The European Union initiative covers a wide range of issues. The development strategy of the pharmaceutical sector is a priority. According to the German company Stada Arzneimittel AG, China produces about 40 percent of the active pharmaceutical ingredients. Therefore, according to Bloomberg, ensuring strategic autonomy in this area will not be easy for the EU.

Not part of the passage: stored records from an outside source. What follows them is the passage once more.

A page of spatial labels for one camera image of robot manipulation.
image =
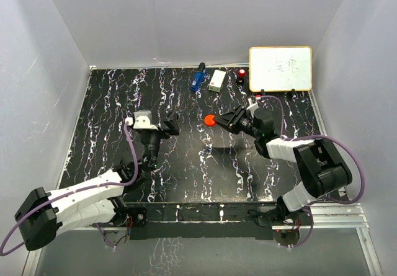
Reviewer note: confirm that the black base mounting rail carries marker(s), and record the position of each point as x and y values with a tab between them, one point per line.
143	220

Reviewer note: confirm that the aluminium frame rail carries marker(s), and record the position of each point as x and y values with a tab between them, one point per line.
322	215

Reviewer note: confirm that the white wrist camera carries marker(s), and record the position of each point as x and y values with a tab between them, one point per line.
253	106
141	120

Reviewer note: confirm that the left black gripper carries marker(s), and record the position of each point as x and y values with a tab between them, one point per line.
164	133

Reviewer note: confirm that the red cap black bottle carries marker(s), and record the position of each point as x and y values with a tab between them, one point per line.
241	76

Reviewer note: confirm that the white rectangular box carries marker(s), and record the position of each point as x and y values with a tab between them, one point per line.
216	82

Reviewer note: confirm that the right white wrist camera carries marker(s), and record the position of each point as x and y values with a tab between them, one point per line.
253	106

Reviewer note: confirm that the red round case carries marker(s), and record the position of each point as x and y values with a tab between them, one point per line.
209	120

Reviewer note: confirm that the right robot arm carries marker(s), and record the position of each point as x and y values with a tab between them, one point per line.
320	165

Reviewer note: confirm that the white dry-erase board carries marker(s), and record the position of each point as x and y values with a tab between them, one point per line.
280	69

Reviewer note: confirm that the blue stapler tool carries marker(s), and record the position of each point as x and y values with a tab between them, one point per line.
199	76

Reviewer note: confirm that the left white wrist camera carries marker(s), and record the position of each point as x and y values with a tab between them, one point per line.
141	120

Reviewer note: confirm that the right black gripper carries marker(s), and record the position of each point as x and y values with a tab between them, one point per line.
231	118

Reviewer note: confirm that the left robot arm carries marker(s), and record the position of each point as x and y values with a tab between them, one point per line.
77	201

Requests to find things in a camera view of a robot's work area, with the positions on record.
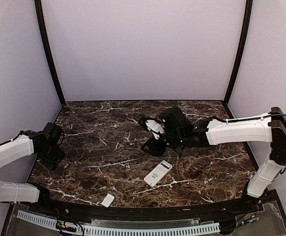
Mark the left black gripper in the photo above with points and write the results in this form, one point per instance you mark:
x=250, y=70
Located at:
x=52, y=165

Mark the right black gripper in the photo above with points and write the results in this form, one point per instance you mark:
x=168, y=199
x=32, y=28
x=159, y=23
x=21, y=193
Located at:
x=155, y=150

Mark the white remote control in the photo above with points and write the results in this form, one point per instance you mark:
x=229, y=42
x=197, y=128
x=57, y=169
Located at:
x=157, y=173

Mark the white battery cover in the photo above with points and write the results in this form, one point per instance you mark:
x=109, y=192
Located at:
x=108, y=200

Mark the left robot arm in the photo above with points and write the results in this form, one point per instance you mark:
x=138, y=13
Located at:
x=45, y=145

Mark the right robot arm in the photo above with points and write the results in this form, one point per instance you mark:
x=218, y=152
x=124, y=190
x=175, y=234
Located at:
x=172, y=130

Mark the white slotted cable duct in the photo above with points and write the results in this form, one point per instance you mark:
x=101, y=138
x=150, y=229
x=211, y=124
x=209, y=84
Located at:
x=121, y=228

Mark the black front rail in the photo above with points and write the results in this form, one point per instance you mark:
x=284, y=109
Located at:
x=219, y=210

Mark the left black frame post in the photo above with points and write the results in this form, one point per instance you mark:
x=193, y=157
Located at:
x=47, y=50

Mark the black frame post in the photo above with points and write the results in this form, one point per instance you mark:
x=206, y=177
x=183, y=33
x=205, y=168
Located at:
x=240, y=51
x=47, y=50

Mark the right black frame post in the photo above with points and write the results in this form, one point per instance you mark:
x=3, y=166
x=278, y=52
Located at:
x=240, y=51

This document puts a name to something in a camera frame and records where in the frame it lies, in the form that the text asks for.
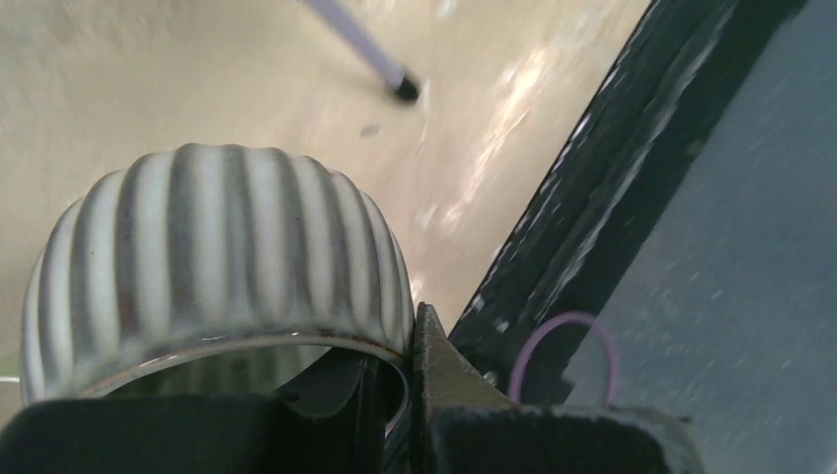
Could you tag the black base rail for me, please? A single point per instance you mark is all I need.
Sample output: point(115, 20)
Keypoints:
point(629, 152)

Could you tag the perforated music stand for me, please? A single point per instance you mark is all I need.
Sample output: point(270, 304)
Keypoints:
point(398, 80)

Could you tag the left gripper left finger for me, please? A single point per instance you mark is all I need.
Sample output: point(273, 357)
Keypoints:
point(330, 418)

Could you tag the grey ribbed mug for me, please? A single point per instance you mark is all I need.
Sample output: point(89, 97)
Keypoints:
point(213, 268)

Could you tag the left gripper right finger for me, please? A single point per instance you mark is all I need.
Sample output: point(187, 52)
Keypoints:
point(462, 424)

Difficulties also persist in the automotive industry, especially for Germany, which is the most dependent on global suppliers – they account for 17 percent of production. In particular, the PRC provides about 40 percent of supplies for the German automaker Volkswagen AG. France and Germany decided to join forces and challenge China as a leading manufacturer of electric vehicle batteries. In the coming years, it is planned to invest about 8.2 billion euros.
According to experts, the European economy began to recover gradually from the consequences of the crisis provoked by the coronavirus. The public mood regarding the sphere of employment has significantly improved, however, in a number of sectors the indicators remain 60 percent lower than they were before the epidemic.